[Recorded data]
_ _ _
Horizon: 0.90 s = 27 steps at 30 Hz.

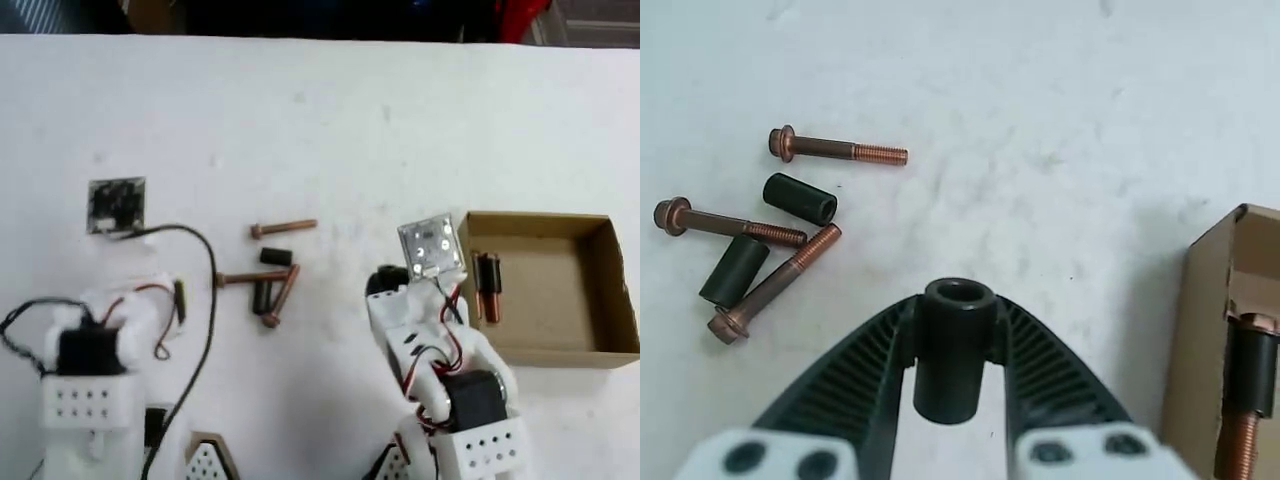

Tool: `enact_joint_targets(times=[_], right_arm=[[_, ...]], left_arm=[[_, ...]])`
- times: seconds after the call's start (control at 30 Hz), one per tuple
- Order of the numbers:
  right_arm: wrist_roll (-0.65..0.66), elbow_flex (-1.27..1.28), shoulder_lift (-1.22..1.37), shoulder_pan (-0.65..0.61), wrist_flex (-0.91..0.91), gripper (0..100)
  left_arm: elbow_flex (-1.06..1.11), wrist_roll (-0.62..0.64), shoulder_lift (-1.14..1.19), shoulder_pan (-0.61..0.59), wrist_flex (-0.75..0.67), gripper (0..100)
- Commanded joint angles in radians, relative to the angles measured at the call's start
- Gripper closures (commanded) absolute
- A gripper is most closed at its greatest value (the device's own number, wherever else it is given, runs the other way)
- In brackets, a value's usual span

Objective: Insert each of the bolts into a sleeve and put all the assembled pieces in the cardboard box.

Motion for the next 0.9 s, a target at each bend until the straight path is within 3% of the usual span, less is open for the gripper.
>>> enact_joint_targets(times=[0.0,0.33,0.43,0.57,0.7,0.87], right_arm=[[0.011,0.021,-0.062,0.005,0.001,98.2],[0.012,0.052,-0.136,0.007,0.019,98.2],[0.012,0.052,-0.136,0.007,0.019,98.2],[0.012,0.052,-0.134,0.007,0.019,98.2],[0.012,0.052,-0.133,0.007,0.019,98.2],[0.012,0.052,-0.134,0.007,0.019,98.1]], left_arm=[[-0.092,0.094,0.134,0.113,-0.009,98],[-0.207,0.152,0.562,0.165,-0.112,97],[-0.249,0.256,0.687,0.202,-0.114,95],[-0.313,0.482,0.825,0.255,-0.114,82],[-0.367,0.545,0.923,0.288,-0.120,65],[-0.428,0.632,1.012,0.283,-0.120,63]])
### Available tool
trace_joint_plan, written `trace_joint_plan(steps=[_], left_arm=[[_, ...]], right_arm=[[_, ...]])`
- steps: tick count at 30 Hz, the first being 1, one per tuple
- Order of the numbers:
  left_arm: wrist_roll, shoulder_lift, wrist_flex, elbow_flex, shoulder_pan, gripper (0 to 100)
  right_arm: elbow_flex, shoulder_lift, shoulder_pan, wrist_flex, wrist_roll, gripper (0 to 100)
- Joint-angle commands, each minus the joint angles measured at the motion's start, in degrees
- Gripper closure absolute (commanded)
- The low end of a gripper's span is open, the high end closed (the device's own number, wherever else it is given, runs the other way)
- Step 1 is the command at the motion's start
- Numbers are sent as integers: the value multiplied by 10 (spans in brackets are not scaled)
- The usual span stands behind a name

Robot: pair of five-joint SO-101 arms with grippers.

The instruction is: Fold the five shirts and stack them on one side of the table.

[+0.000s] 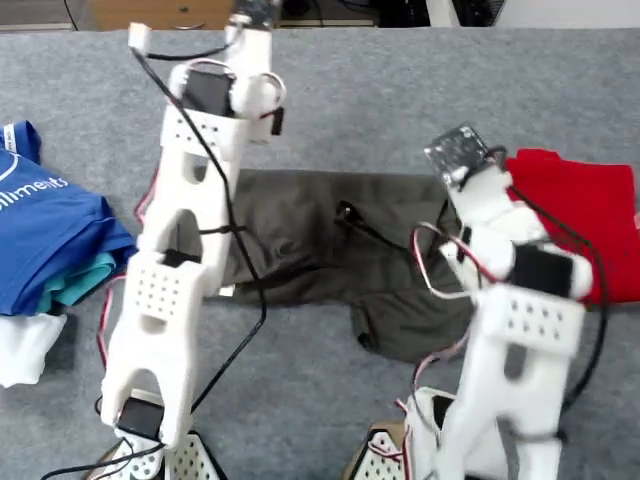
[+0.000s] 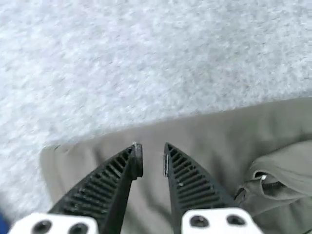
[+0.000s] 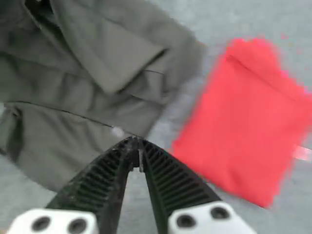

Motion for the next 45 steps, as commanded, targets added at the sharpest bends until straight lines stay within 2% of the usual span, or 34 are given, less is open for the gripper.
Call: trace_joint_plan(steps=[1,9,15,22,29,36,45], left_arm=[[3,-122,8,103,-25,918],[-22,-308,6,316,-53,919],[-22,-361,5,399,-80,919],[-22,-361,4,414,-129,919],[-22,-360,4,418,-143,918],[-23,-360,4,417,-146,916],[-23,-360,4,418,-146,916]], right_arm=[[-52,96,-31,-9,-40,995],[-204,286,-82,61,-84,996],[-242,378,-111,76,-85,996],[-243,443,-150,77,-85,996],[-276,504,-177,59,-104,996],[-411,624,-174,62,-112,996],[-689,723,-153,108,-109,996]])
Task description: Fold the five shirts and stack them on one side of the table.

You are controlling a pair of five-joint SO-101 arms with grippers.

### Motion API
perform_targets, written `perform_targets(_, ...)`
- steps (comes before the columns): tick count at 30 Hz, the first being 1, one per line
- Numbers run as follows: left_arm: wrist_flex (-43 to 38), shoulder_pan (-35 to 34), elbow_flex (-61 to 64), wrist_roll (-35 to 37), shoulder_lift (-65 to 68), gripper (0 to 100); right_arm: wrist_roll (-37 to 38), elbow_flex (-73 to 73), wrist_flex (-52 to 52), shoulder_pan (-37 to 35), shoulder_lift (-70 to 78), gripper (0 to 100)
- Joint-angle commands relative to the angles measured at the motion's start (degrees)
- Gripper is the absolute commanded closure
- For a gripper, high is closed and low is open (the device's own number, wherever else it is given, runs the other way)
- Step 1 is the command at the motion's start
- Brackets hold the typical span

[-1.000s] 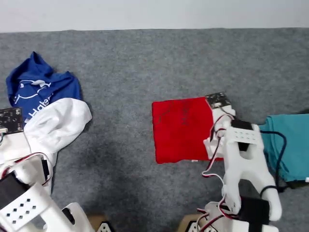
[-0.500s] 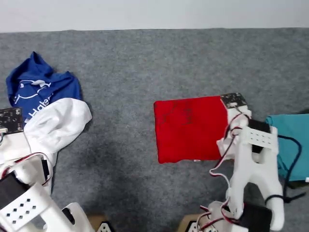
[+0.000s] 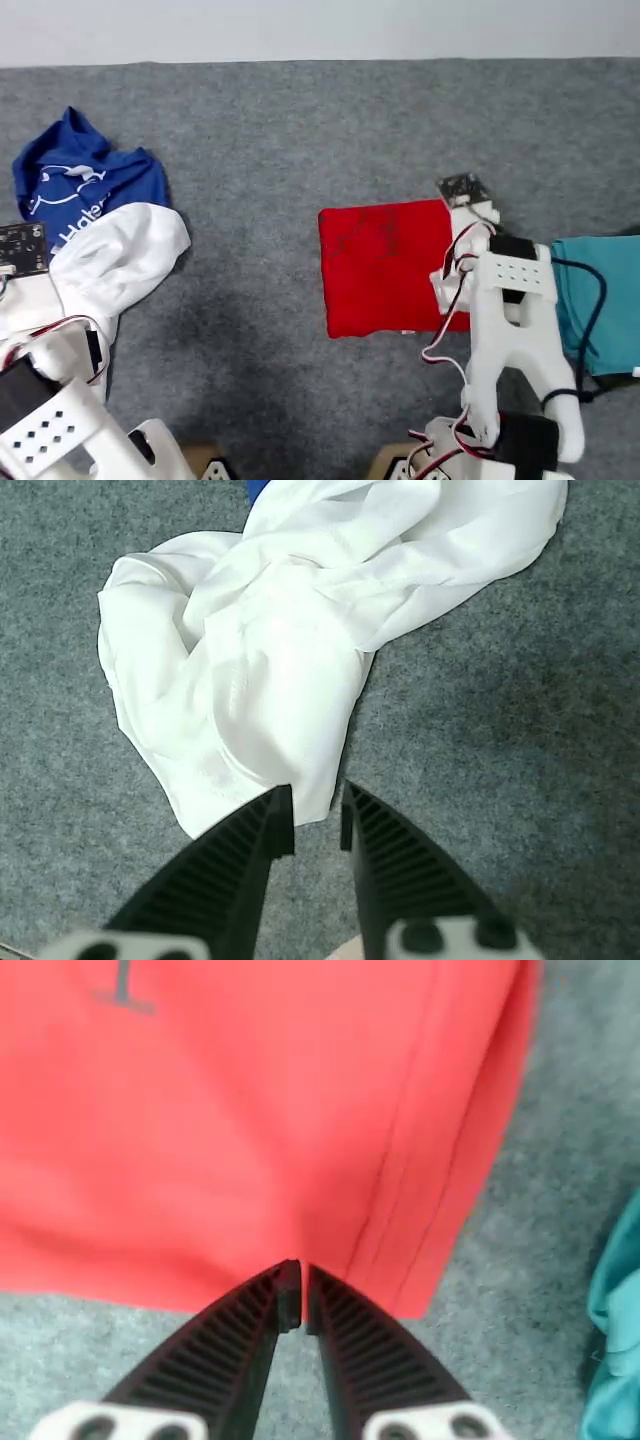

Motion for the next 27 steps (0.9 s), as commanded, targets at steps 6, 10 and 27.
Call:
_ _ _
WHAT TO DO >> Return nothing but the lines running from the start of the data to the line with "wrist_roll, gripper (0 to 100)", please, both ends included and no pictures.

EXERCISE OUTPUT >>
Horizon: 0.90 s = 27 steps at 30 Hz.


Tool: `enact_joint_targets(times=[_], right_arm=[[_, ...]], left_arm=[[_, ...]])`
- times: seconds after the call's start (control at 30 Hz), one per tuple
- Order of the numbers:
  right_arm: wrist_roll (-0.65..0.66), elbow_flex (-1.27..1.28), shoulder_lift (-1.22..1.37), shoulder_pan (-0.65..0.61), wrist_flex (-0.91..0.91), gripper (0..100)
  left_arm: elbow_flex (-1.06..1.11), wrist_roll (-0.62..0.64), shoulder_lift (-1.14..1.19), shoulder_pan (-0.61..0.59), wrist_flex (-0.75..0.67), gripper (0..100)
- Commanded joint angles in radians, relative to the angles measured at the call's start
- Gripper closures (commanded) absolute
- A gripper is most closed at its greatest value (the device's own number, wherever else it is given, runs the other way)
- In brackets, a value's usual span

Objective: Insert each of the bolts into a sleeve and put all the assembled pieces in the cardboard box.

Motion for the next 0.9 s, a target at each bend until the straight path is within 3% of the usual span, less is open for the gripper.
>>> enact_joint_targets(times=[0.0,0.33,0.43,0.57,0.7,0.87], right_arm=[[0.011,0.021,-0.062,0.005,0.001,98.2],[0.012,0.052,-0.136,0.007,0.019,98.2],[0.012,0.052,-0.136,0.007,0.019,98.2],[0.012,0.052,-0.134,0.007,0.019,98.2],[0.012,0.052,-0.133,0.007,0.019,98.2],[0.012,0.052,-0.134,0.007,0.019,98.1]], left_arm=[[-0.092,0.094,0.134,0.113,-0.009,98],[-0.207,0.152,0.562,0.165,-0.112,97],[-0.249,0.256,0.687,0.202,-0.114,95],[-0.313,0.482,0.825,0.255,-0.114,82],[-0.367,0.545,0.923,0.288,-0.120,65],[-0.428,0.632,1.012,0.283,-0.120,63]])
### Available tool
trace_joint_plan, written `trace_joint_plan(steps=[_], left_arm=[[_, ...]], right_arm=[[_, ...]])`
- steps: tick count at 30 Hz, the first being 1, one per tuple
- Order of the numbers:
  left_arm: wrist_roll, shoulder_lift, wrist_flex, elbow_flex, shoulder_pan, gripper (0 to 100)
  right_arm: elbow_flex, shoulder_lift, shoulder_pan, wrist_flex, wrist_roll, gripper (0 to 100)

That completes the response to the exercise.